What you are asked to do: Write out every line below with no difference at all.

<<<<

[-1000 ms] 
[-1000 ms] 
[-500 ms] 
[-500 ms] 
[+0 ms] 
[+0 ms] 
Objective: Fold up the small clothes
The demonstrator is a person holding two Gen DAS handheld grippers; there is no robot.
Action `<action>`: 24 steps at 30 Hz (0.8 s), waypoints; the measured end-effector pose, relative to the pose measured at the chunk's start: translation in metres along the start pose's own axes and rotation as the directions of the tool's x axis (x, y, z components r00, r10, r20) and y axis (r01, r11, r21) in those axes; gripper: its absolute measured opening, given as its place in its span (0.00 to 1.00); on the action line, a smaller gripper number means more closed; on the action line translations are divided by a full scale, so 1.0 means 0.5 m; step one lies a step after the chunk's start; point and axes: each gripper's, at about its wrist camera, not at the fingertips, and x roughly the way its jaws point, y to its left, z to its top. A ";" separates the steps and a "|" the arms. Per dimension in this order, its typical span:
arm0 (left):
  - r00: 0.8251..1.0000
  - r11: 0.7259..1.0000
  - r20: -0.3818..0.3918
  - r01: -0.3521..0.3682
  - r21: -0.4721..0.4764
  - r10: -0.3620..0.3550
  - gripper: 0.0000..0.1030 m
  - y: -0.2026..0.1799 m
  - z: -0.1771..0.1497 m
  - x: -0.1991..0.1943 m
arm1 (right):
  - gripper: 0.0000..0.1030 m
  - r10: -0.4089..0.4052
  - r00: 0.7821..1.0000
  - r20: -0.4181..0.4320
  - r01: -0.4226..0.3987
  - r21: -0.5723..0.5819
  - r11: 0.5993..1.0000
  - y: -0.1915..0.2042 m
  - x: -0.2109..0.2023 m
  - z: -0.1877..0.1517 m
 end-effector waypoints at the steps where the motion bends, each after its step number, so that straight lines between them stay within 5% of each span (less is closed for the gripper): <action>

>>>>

Response below:
[-1000 ms] 
[-1000 ms] 
[-500 ms] 
[-500 ms] 
[+0 ms] 
[+0 ms] 
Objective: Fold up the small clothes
The demonstrator is a person holding two Gen DAS handheld grippers; there is no robot.
Action `<action>`: 24 steps at 30 Hz (0.8 s), waypoints; the measured end-effector pose, relative to the pose measured at the chunk's start: translation in metres along the start pose's own axes and rotation as the directions of the tool's x axis (x, y, z components r00, r10, r20) and y axis (r01, r11, r21) in those axes; gripper: its absolute measured opening, given as its place in its span (0.00 to 1.00); on the action line, a smaller gripper number means more closed; on the action line translations are divided by a full scale, so 1.0 means 0.5 m; step one lies a step after the chunk's start; point and axes: each gripper's, at about its wrist camera, not at the fingertips, and x roughly the way its jaws point, y to its left, z to its top. A ";" separates the steps and a "|" the arms. Per dimension in this order, its typical span:
arm0 (left):
  - r00: 0.8251..1.0000
  - r11: 0.7259..1.0000
  - r20: -0.3818..0.3918
  - r01: -0.3521..0.3682
  - r21: -0.4721..0.4764
  - r10: -0.3620..0.3550
  - gripper: 0.0000..0.1030 m
  - y: -0.2026..0.1799 m
  - z: -0.1771..0.1497 m
  - x: -0.1991..0.1943 m
arm1 (right):
  - gripper: 0.0000..0.1030 m
  - r10: -0.4089..0.4052
  - r00: 0.7821..1.0000
  - r20: -0.4181..0.4320
  - r01: -0.4226..0.3987
  - r21: -0.5723..0.5819
  - r11: 0.5993..1.0000
  - y: -0.1915..0.2042 m
  - x: -0.2109..0.2023 m
  - z: -0.1877..0.1517 m
 end-effector waypoints at the steps where the motion bends, each after its step number, so that straight lines between them stay within 5% of each span (less is closed for the gripper): <action>

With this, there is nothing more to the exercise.